**Work instruction**
Copy every line below that has the word "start" in it.

--- Data section Enclosed Below ---

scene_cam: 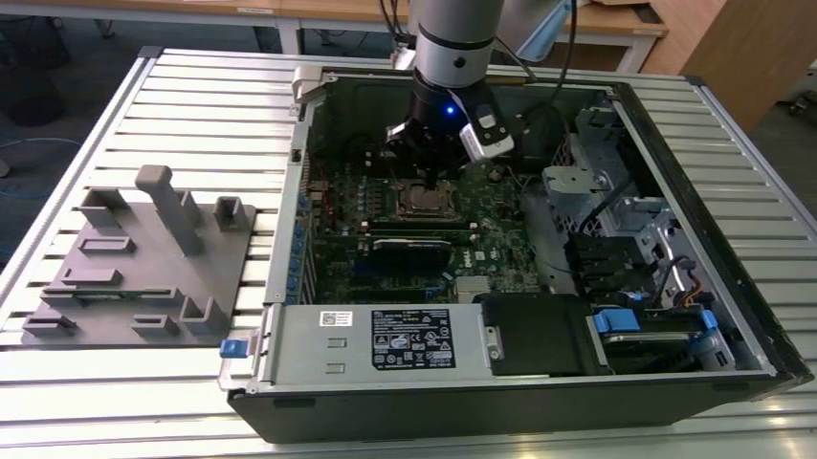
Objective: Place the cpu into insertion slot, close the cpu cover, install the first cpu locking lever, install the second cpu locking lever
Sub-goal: 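Install the first cpu locking lever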
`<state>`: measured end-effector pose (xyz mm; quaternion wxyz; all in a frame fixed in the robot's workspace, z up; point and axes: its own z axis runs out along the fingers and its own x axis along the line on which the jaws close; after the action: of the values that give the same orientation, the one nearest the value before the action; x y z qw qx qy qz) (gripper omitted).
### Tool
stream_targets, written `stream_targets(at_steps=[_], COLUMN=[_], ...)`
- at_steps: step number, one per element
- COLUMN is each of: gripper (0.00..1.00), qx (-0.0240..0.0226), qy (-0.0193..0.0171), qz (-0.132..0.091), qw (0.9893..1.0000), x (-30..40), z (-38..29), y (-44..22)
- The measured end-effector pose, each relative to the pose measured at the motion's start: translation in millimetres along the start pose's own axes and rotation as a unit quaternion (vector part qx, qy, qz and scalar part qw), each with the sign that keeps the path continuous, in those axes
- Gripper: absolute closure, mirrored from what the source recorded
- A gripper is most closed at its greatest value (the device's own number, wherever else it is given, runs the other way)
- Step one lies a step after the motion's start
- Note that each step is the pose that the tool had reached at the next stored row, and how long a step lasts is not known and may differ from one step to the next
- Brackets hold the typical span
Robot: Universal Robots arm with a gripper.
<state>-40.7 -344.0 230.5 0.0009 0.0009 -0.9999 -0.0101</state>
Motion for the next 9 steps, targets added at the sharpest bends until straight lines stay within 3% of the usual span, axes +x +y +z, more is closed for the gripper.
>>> stream_targets(at_steps=[9], gripper=[0.9], qx=[0.0], qy=[0.0], qz=[0.0], qw=[1.0], x=[0.0], z=[-2.0], y=[0.0])
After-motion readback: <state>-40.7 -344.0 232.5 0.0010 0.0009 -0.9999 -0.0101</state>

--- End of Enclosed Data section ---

**Worked solution**
- The measured end-effector pose, each relative to the pose measured at the motion's start: translation in millimetres along the start pose's own axes and rotation as a unit quaternion (vector part qx, qy, qz and scalar part qw), each with the sign that keeps the path continuous, in those axes
- Step one lies a step after the motion's start

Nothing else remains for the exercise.